# REQUIRED WORK:
Copy out all the entries exactly.

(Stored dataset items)
◇ ◇ ◇
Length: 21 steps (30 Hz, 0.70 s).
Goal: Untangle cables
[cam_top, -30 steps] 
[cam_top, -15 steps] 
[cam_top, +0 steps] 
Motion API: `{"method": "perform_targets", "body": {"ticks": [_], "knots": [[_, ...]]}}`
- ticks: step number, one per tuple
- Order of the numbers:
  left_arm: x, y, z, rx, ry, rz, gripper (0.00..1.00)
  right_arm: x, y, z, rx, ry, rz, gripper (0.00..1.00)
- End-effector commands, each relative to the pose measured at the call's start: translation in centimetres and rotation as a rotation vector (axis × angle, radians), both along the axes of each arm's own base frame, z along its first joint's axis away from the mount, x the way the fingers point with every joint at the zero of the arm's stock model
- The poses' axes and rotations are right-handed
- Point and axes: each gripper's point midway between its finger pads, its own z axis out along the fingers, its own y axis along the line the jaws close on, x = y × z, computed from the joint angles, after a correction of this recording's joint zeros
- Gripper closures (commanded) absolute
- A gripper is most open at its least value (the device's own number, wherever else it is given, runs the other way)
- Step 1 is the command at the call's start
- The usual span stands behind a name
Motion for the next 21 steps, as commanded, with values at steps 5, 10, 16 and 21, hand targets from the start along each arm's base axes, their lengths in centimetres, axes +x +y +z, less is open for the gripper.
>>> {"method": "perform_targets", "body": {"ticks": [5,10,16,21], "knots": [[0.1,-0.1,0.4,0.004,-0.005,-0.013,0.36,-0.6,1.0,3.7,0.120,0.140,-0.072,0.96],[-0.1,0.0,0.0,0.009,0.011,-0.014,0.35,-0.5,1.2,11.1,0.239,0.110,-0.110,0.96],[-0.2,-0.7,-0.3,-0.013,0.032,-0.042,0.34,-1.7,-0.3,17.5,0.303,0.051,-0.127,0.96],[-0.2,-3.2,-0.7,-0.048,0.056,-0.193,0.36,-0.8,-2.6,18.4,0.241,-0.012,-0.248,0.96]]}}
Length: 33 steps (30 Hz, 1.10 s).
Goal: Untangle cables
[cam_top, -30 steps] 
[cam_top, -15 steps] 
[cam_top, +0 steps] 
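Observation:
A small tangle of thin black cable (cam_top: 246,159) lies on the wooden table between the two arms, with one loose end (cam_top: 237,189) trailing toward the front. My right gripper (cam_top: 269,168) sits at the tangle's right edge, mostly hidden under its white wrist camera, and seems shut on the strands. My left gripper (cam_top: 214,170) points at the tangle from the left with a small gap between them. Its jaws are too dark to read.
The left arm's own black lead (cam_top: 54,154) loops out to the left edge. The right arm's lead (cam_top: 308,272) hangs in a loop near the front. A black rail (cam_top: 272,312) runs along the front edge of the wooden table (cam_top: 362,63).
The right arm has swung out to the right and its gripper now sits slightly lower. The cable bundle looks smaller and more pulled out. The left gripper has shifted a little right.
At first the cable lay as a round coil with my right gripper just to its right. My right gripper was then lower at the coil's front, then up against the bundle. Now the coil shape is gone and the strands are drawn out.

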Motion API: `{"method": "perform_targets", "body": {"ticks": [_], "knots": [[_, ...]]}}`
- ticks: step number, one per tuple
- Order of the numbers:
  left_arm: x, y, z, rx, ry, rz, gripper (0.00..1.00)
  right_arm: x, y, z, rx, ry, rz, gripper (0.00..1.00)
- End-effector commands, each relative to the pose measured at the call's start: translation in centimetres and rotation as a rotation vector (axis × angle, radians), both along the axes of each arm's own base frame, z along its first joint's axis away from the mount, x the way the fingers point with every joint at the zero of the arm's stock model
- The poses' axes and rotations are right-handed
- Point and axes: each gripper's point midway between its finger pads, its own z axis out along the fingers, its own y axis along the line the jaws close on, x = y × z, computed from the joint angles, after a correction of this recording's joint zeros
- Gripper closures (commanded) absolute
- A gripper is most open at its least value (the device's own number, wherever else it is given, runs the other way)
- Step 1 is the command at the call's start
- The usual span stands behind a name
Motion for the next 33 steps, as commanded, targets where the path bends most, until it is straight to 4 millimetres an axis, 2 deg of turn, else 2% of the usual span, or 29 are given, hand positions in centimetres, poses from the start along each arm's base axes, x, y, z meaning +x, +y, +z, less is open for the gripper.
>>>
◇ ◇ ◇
# RESPONSE AREA:
Length: 21 steps (30 Hz, 0.70 s).
Goal: Untangle cables
[cam_top, -30 steps] 
[cam_top, -15 steps] 
[cam_top, +0 steps] 
Motion API: `{"method": "perform_targets", "body": {"ticks": [_], "knots": [[_, ...]]}}`
- ticks: step number, one per tuple
- Order of the numbers:
  left_arm: x, y, z, rx, ry, rz, gripper (0.00..1.00)
  right_arm: x, y, z, rx, ry, rz, gripper (0.00..1.00)
- End-effector commands, each relative to the pose measured at the call's start: translation in centimetres and rotation as a rotation vector (axis × angle, radians), both along the axes of each arm's own base frame, z along its first joint's axis away from the mount, x the way the fingers point with every joint at the zero of the arm's stock model
- The poses' axes and rotations are right-handed
- Point and axes: each gripper's point midway between its finger pads, its own z axis out along the fingers, its own y axis along the line the jaws close on, x = y × z, computed from the joint angles, after a correction of this recording's joint zeros
- Gripper closures (commanded) absolute
- A gripper is most open at its least value (the device's own number, wherever else it is given, runs the other way)
- Step 1 is the command at the call's start
- The usual span stands behind a name
Motion for the next 21 steps, as commanded, with values at steps 5, 10, 16 and 21, hand targets from the start along each arm's base axes, their lengths in centimetres, axes +x +y +z, less is open for the gripper.
>>> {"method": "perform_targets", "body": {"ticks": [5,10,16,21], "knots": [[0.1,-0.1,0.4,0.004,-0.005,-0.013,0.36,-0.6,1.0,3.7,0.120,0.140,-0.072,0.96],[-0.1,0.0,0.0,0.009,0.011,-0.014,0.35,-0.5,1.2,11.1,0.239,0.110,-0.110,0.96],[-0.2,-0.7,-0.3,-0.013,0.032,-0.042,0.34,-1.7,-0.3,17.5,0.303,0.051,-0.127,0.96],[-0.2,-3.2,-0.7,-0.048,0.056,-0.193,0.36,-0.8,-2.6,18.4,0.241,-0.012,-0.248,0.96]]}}
Length: 33 steps (30 Hz, 1.10 s).
Goal: Untangle cables
[cam_top, -30 steps] 
[cam_top, -15 steps] 
[cam_top, +0 steps] 
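Observation:
A small tangle of thin black cable (cam_top: 246,159) lies on the wooden table between the two arms, with one loose end (cam_top: 237,189) trailing toward the front. My right gripper (cam_top: 269,168) sits at the tangle's right edge, mostly hidden under its white wrist camera, and seems shut on the strands. My left gripper (cam_top: 214,170) points at the tangle from the left with a small gap between them. Its jaws are too dark to read.
The left arm's own black lead (cam_top: 54,154) loops out to the left edge. The right arm's lead (cam_top: 308,272) hangs in a loop near the front. A black rail (cam_top: 272,312) runs along the front edge of the wooden table (cam_top: 362,63).
The right arm has swung out to the right and its gripper now sits slightly lower. The cable bundle looks smaller and more pulled out. The left gripper has shifted a little right.
At first the cable lay as a round coil with my right gripper just to its right. My right gripper was then lower at the coil's front, then up against the bundle. Now the coil shape is gone and the strands are drawn out.
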
Motion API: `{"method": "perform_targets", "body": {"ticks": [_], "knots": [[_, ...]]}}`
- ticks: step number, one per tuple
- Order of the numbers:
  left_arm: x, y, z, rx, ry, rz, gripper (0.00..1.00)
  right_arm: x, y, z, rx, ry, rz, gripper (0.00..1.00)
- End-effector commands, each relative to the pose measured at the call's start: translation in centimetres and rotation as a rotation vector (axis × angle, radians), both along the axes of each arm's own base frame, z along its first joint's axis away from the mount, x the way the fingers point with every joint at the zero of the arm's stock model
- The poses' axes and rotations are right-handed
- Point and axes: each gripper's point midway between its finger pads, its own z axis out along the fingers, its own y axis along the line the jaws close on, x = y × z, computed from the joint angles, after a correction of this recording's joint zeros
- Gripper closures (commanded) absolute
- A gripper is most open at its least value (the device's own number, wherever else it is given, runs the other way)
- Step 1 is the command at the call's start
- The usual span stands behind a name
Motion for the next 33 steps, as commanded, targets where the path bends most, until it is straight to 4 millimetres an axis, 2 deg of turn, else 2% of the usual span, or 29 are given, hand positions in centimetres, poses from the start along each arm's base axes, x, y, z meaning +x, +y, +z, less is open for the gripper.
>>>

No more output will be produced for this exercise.